AIM OF THE EXERCISE ::
In the records below, some lines contain "toothbrush"; state the number of such lines and nothing else.
Top of EXERCISE INPUTS
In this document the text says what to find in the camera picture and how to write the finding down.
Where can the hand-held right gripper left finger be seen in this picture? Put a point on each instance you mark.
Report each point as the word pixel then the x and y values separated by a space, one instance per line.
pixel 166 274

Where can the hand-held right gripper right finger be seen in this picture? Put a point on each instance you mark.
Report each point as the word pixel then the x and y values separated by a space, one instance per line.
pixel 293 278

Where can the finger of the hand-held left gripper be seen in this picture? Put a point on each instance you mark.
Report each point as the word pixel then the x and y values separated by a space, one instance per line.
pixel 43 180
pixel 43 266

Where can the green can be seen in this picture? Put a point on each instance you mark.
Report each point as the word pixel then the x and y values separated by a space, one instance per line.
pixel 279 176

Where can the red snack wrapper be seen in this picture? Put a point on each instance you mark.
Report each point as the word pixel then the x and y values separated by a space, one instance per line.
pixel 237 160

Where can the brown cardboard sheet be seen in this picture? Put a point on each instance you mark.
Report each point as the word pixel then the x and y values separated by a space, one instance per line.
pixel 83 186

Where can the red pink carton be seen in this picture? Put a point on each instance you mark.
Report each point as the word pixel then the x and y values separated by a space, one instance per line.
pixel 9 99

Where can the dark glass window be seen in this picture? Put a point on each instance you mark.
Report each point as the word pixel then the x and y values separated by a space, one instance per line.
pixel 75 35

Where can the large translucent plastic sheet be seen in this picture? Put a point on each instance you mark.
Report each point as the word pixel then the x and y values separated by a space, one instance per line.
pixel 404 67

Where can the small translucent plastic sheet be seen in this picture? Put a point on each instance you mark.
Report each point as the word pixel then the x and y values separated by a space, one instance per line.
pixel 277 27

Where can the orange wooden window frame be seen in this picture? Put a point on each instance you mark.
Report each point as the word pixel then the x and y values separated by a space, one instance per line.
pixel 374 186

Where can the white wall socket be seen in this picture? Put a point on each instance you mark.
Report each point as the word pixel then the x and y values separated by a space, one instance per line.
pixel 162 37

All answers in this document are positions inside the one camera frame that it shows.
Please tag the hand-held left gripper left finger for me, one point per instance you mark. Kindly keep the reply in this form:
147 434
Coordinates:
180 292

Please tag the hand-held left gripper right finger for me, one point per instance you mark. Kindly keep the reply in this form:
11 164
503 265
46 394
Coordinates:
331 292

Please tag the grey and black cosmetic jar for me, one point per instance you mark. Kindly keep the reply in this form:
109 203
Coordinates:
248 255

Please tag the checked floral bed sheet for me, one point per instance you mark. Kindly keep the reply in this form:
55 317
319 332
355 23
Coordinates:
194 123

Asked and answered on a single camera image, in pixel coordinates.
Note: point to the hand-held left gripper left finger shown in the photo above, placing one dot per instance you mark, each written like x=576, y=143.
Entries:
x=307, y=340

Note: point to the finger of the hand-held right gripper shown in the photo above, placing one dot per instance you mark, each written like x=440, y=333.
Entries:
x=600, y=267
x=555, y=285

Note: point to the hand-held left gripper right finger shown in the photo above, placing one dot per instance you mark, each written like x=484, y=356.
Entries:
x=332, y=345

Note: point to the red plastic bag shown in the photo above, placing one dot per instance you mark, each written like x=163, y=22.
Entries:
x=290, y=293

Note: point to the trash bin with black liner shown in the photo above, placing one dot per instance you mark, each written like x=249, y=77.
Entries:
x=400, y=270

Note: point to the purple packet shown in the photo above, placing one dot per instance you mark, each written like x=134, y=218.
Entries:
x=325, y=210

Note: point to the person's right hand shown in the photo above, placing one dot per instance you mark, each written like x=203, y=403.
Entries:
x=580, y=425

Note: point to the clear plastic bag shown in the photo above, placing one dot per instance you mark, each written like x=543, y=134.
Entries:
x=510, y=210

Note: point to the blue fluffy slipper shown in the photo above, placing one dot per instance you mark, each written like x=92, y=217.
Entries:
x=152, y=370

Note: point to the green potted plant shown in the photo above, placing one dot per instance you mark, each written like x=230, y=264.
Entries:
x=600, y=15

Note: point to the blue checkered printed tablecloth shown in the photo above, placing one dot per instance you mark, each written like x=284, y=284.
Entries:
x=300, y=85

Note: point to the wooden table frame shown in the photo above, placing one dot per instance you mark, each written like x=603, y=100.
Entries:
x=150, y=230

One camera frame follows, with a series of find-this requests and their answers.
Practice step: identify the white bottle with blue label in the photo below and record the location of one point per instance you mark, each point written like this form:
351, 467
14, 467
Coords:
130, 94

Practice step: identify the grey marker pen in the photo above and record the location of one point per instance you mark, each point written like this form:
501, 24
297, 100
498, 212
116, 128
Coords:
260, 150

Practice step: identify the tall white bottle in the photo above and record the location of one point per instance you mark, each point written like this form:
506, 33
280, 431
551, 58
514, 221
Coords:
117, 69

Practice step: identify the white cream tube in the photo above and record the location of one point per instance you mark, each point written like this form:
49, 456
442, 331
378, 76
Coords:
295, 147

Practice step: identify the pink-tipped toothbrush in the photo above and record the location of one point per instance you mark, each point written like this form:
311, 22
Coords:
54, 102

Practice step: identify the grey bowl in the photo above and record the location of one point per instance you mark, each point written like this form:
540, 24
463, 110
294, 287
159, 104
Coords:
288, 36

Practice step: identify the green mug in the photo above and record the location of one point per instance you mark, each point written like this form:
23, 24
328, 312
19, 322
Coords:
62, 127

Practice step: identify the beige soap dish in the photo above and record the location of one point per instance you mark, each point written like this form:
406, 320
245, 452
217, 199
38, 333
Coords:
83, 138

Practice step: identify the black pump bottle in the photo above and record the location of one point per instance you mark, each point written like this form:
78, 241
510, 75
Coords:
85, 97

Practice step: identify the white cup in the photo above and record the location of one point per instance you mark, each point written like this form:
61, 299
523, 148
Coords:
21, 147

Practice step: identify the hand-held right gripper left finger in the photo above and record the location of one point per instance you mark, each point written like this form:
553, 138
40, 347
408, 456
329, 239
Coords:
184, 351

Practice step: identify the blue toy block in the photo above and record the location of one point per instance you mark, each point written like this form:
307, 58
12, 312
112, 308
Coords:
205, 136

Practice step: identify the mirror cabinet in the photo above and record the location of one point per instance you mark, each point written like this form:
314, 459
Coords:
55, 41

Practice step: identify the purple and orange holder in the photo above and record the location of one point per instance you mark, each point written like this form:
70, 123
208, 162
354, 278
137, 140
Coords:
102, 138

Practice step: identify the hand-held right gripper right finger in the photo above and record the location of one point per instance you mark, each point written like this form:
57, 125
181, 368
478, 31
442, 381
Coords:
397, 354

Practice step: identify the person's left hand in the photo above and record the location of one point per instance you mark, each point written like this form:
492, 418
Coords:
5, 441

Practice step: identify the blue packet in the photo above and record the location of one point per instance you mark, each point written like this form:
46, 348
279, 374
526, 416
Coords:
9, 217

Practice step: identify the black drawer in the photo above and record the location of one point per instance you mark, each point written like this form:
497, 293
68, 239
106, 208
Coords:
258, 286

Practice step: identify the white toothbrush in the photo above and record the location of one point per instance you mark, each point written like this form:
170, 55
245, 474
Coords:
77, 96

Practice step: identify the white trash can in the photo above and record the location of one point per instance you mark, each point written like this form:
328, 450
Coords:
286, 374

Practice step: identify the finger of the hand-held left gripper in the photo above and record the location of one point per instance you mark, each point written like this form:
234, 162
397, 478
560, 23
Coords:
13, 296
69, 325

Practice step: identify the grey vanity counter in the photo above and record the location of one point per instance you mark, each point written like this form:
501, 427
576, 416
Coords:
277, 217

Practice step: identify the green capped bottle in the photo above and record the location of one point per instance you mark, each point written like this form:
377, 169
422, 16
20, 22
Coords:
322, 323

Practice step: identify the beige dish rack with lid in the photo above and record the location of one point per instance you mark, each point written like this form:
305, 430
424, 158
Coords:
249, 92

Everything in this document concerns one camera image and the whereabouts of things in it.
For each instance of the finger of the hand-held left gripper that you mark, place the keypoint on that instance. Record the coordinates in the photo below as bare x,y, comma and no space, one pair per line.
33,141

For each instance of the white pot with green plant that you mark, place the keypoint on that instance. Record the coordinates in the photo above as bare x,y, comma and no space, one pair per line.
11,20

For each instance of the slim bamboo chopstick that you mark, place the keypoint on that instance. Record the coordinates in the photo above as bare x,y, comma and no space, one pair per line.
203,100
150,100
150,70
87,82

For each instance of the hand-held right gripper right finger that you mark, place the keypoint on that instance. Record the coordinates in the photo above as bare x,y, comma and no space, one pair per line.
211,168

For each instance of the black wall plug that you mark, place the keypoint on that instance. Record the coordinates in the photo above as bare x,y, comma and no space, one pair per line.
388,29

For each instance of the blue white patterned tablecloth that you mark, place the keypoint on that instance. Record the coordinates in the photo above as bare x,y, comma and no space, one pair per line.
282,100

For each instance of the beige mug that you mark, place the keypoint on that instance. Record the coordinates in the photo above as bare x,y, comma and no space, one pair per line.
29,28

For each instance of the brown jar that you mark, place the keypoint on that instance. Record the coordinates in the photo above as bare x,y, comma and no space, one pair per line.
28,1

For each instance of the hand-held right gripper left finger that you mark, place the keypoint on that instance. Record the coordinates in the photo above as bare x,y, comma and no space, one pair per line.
Bottom of EXERCISE INPUTS
SOLUTION TO THIS EXERCISE ::
2